While the electricity system is highly renewable, New Zealand's fuel system is almost entirely dependent on imported refined petroleum products.

New Zealand closed its only oil refinery — Marsden Point in Northland — in 2022, converting it to a fuel terminal. This means New Zealand no longer refines its own fuel but instead imports refined petrol, diesel, jet fuel, and other products from Asian refineries, primarily in Singapore, South Korea, Japan, and Australia.

Every litre of petrol and diesel used in New Zealand arrives by ship from overseas. This makes the country highly exposed to global oil price movements, currency fluctuations, shipping disruptions, and geopolitical events affecting key supply routes.

The 2026 Middle East fuel crisis demonstrated exactly how this vulnerability plays out in practice. When the Strait of Hormuz — through which a large share of the Middle East's oil exports pass — was threatened by conflict, New Zealand's fuel import supply chain was disrupted, prices surged, and the adequacy of the country's fuel stockholding was called into question.
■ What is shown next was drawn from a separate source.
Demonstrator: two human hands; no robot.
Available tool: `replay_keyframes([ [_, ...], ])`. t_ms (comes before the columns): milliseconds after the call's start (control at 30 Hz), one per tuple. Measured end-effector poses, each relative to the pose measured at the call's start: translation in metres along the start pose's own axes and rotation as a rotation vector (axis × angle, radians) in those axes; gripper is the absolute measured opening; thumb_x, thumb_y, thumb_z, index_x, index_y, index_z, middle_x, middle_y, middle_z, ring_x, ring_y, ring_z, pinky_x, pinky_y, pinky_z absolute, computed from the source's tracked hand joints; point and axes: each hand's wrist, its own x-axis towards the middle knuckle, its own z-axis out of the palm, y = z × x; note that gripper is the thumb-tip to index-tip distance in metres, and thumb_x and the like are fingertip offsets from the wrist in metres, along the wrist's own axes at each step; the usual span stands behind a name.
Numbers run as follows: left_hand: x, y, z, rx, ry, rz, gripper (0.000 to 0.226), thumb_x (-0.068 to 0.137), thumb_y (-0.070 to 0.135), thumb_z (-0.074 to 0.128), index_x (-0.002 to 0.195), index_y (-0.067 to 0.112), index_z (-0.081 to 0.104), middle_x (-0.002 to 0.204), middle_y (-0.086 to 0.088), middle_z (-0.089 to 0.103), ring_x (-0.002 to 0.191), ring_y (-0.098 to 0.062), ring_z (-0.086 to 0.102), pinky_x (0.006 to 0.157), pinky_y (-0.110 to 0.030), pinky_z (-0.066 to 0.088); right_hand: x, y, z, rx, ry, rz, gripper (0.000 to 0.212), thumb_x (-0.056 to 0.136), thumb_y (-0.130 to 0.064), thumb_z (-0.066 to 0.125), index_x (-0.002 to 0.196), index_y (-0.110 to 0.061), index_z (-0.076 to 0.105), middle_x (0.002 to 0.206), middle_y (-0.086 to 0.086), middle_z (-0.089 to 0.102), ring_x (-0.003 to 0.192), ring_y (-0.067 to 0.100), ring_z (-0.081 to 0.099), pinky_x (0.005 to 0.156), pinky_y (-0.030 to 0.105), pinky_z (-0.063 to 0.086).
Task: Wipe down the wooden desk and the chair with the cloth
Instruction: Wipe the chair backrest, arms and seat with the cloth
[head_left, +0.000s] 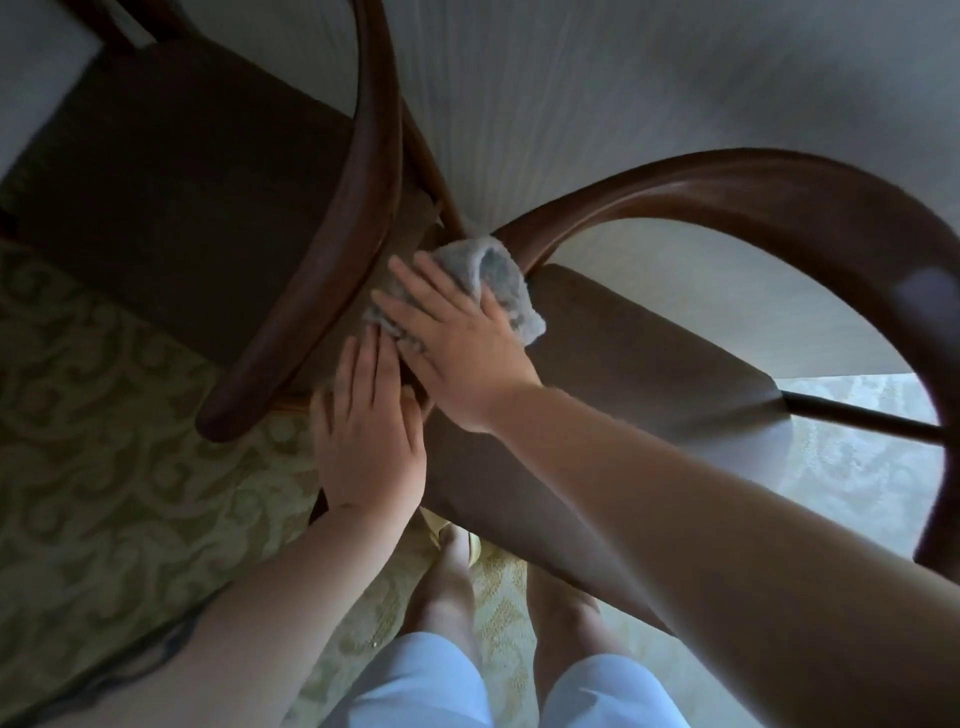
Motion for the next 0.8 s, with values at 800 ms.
replay_keyframes([
  [800,0.062,0.048,0.009,0.006,0.005,-0.050,0.053,0.100,0.031,0.021,0.148,0.012,0.032,0.151,-0.006,0.040,0.132,-0.025,0.045,0.098,-0.045,0.041,0.018,0.077,-0.047,-0.179,0.099,0.107,0.062,0.099,-0.026,0.049,0.153,-0.034,0.019,0.163,-0.006,0.012,0.150,0.017,0.003,0.118,0.045,0.003],
])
New Zealand introduced its Minimum Stockholding Obligation in January 2025 — requiring fuel importers to maintain minimum levels of petrol (28 days' cover), diesel (21 days' cover), and jet fuel (24 days' cover). This was an improvement on having no mandatory minimum at all. But the 2026 crisis tested these minimums against the reality of a sustained global supply disruption.
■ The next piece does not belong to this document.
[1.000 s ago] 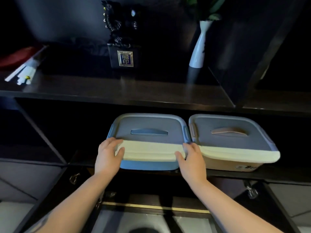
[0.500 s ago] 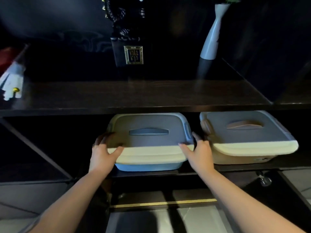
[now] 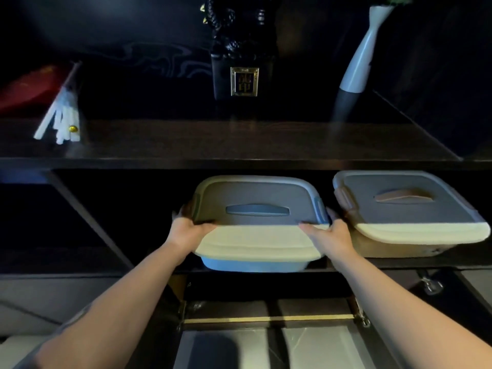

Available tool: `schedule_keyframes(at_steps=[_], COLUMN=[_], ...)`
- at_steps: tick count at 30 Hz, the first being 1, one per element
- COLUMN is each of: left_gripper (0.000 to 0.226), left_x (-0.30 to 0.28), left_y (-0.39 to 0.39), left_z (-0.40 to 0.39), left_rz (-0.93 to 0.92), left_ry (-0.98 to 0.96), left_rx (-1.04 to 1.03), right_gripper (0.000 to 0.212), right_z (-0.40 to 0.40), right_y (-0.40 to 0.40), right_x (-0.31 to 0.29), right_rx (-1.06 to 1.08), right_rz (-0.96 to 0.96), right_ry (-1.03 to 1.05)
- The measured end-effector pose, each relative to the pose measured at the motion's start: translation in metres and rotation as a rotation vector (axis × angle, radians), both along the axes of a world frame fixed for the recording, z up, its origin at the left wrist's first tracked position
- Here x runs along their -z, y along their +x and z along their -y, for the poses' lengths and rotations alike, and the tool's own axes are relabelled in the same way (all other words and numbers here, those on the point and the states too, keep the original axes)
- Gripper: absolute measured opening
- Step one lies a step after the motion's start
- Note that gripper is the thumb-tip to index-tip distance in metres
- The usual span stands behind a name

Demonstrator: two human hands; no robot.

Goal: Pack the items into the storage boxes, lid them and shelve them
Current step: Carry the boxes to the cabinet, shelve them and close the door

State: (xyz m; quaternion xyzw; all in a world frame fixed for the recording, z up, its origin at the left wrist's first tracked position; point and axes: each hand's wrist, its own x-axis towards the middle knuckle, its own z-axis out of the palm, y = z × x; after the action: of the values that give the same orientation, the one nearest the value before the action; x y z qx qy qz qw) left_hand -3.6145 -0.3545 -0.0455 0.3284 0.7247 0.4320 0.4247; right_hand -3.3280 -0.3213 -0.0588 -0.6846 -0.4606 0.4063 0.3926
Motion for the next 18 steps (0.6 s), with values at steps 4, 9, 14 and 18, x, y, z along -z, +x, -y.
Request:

Natural Gas: A Declining Sector

New Zealand has its own natural gas reserves — concentrated in the Taranaki region, both onshore and offshore. Gas has historically been an important energy source for industrial processes, domestic heating, and electricity generation backup.

But New Zealand's gas fields are depleting. Natural gas consumption fell to its lowest level since 2011 in 2024. The country's primary gas fields — particularly the Maui and Pohokura fields — are past their peak production and declining. New exploration has been constrained by a ban on new offshore oil and gas exploration permits that was introduced by the previous government in 2018, though this ban was subsequently reviewed by the current government.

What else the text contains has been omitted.